(Exercise data)
+--

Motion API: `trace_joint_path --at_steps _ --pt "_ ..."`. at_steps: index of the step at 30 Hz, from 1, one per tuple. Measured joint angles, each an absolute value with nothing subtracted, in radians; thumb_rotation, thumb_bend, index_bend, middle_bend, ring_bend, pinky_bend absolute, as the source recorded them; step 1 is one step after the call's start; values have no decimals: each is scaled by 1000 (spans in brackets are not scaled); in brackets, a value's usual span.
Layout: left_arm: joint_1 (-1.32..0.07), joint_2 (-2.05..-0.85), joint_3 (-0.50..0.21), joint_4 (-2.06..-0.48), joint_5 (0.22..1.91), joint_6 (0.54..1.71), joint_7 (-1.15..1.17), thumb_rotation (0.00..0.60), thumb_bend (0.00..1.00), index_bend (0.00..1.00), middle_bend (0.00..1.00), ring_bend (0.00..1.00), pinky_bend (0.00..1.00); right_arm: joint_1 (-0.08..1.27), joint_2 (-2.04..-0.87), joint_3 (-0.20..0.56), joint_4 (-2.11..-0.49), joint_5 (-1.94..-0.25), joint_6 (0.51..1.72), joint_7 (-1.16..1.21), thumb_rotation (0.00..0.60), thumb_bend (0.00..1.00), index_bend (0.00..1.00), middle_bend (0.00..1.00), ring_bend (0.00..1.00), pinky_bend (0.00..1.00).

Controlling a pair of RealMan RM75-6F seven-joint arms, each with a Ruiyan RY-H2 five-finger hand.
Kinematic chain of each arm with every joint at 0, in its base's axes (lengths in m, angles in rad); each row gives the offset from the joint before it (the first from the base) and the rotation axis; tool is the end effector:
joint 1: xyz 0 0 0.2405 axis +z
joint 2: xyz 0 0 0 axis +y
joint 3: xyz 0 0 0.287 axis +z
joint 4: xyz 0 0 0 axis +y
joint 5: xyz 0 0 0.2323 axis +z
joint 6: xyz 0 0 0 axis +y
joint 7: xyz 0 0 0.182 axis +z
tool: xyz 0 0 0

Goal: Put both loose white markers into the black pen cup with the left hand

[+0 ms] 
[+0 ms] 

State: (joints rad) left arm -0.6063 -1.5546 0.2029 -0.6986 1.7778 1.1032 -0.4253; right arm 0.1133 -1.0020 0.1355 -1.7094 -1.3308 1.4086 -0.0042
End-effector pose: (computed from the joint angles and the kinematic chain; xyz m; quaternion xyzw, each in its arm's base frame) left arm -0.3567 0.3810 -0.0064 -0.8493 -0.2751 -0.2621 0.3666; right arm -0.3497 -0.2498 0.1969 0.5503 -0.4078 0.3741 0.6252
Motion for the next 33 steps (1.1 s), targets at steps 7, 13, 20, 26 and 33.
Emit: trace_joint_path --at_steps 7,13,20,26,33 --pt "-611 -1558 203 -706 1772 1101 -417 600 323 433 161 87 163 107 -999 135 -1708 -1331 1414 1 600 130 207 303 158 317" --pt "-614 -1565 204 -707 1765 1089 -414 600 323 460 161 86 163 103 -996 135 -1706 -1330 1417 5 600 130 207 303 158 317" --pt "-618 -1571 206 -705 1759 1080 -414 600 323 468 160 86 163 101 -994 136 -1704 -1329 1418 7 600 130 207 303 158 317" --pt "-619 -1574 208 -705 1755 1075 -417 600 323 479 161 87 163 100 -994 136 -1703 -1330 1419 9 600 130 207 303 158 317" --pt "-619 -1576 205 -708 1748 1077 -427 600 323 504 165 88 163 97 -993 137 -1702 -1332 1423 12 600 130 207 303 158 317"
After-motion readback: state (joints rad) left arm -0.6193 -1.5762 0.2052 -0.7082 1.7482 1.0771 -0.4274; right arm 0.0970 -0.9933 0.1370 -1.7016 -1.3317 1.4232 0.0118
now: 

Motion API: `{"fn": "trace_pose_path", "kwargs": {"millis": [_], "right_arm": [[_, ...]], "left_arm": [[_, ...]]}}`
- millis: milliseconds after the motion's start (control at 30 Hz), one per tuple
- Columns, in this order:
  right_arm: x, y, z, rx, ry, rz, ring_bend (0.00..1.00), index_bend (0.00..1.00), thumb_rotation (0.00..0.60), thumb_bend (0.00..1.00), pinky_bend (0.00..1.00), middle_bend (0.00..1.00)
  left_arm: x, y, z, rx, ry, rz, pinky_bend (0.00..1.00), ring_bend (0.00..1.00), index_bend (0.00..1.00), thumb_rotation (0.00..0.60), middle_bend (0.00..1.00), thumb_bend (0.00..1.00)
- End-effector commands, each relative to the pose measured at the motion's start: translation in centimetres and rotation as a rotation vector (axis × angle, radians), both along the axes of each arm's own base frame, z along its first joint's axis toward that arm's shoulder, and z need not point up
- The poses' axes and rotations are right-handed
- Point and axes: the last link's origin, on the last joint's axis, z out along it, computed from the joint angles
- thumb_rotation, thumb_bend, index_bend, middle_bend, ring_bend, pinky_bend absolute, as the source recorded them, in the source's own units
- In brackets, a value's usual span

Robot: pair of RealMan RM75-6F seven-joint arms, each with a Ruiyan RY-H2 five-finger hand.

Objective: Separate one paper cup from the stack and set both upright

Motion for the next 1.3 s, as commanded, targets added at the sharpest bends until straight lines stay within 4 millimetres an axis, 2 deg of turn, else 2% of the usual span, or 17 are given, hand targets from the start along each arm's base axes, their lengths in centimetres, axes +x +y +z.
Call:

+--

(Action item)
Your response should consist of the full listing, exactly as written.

(Response to this exercise)
Motion API: `trace_joint_path --at_steps _ --pt "_ ..."`. at_steps: index of the step at 30 Hz, from 1, one per tuple. Measured joint angles, each an absolute value with nothing subtracted, in radians; thumb_rotation, thumb_bend, index_bend, middle_bend, ring_bend, pinky_bend absolute, as the source recorded them; step 1 is one step after the call's start; values have no decimals: each is scaled by 1000 (spans in brackets are not scaled); in brackets, a value's usual span.
Layout: left_arm: joint_1 (-1.32..0.07), joint_2 (-2.05..-0.85), joint_3 (-0.50..0.21), joint_4 (-2.06..-0.48), joint_5 (0.22..1.91), joint_6 (0.54..1.71), joint_7 (-1.15..1.17), thumb_rotation (0.00..0.60), thumb_bend (0.00..1.00), index_bend (0.00..1.00), middle_bend (0.00..1.00), ring_bend (0.00..1.00), pinky_bend (0.00..1.00); right_arm: joint_1 (-0.08..1.27), joint_2 (-2.04..-0.87), joint_3 (-0.20..0.56), joint_4 (-2.11..-0.49), joint_5 (-1.94..-0.25), joint_6 (0.51..1.72), joint_7 (-1.16..1.21), thumb_rotation (0.00..0.60), thumb_bend (0.00..1.00), index_bend (0.00..1.00), middle_bend (0.00..1.00), ring_bend (0.00..1.00), pinky_bend (0.00..1.00).

Controlling a pair of RealMan RM75-6F seven-joint arms, each with a Ruiyan RY-H2 five-finger hand.
Kinematic chain of each arm with every joint at 0, in its base's axes (lengths in m, angles in rad); each row gives the offset from the joint before it (the first from the base) and the rotation axis; tool is the end effector:
joint 1: xyz 0 0 0.2405 axis +z
joint 2: xyz 0 0 0 axis +y
joint 3: xyz 0 0 0.287 axis +z
joint 4: xyz 0 0 0 axis +y
joint 5: xyz 0 0 0.2323 axis +z
joint 6: xyz 0 0 0 axis +y
joint 7: xyz 0 0 0.182 axis +z
tool: xyz 0 0 0

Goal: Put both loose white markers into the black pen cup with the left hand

[+0 ms] 
[+0 ms] 

State: (joints rad) left arm -0.6063 -1.5546 0.2029 -0.6986 1.7778 1.1032 -0.4253; right arm 0.1133 -1.0020 0.1355 -1.7094 -1.3308 1.4086 -0.0042
End-effector pose: (computed from the joint angles and the kinematic chain; xyz m; quaternion xyzw, each in its arm's base frame) left arm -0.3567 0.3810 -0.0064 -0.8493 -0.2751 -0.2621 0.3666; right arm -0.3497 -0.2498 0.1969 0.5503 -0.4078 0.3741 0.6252
Motion for the next 33 steps (1.1 s), targets at steps 7, 13, 20, 26 and 33.
Emit: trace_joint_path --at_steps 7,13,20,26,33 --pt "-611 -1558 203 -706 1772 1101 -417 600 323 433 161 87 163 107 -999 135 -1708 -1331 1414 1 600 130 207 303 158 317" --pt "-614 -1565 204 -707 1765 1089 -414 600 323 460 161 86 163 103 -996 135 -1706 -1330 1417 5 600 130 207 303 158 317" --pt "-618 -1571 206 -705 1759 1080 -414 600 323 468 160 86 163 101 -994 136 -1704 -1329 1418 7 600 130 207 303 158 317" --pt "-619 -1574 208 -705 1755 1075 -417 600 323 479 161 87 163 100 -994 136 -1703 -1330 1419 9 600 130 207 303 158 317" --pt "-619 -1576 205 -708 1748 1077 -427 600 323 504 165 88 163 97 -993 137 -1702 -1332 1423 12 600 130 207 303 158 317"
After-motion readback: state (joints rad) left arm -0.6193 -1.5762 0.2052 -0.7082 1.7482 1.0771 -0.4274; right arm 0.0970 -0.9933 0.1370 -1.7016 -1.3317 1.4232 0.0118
now: 

Motion API: `{"fn": "trace_pose_path", "kwargs": {"millis": [_], "right_arm": [[_, ...]], "left_arm": [[_, ...]]}}`
- millis: milliseconds after the motion's start (control at 30 Hz), one per tuple
- Columns, in this order:
  right_arm: x, y, z, rx, ry, rz, ring_bend (0.00..1.00), index_bend (0.00..1.00), thumb_rotation (0.00..0.60), thumb_bend (0.00..1.00), pinky_bend (0.00..1.00), middle_bend (0.00..1.00)
  left_arm: x, y, z, rx, ry, rz, pinky_bend (0.00..1.00), ring_bend (0.00..1.00), index_bend (0.00..1.00), thumb_rotation (0.00..0.60), middle_bend (0.00..1.00), thumb_bend (0.00..1.00)
- End-effector commands, each relative to the pose measured at the motion's start: translation in centimetres and rotation as a rotation vector (axis × angle, radians), both along the axes of each arm's own base frame, z along its first joint's axis toward that arm's shoulder, and z need not point up
- The poses' axes and rotations are right-handed
- Point and axes: the last link's origin, on the last joint's axis, z out along it, computed from the joint angles
- thumb_rotation, thumb_bend, index_bend, middle_bend, ring_bend, pinky_bend absolute, as the source recorded them, in the source's own units
- In brackets, a value's usual span

Robot: pair of RealMan RM75-6F seven-joint arms, each with a Ruiyan RY-H2 five-finger hand.

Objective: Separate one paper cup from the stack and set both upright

Motion for the next 1.3 s, as commanded, targets added at the sharpest bends until straight lines stay within 4 millimetres an axis, 2 deg of turn, else 2% of the usual span, or 17 are given, hand targets from the start along each arm's base axes, their lengths in centimetres, axes +x +y +z.
Call:

There is nothing further to add to the answer.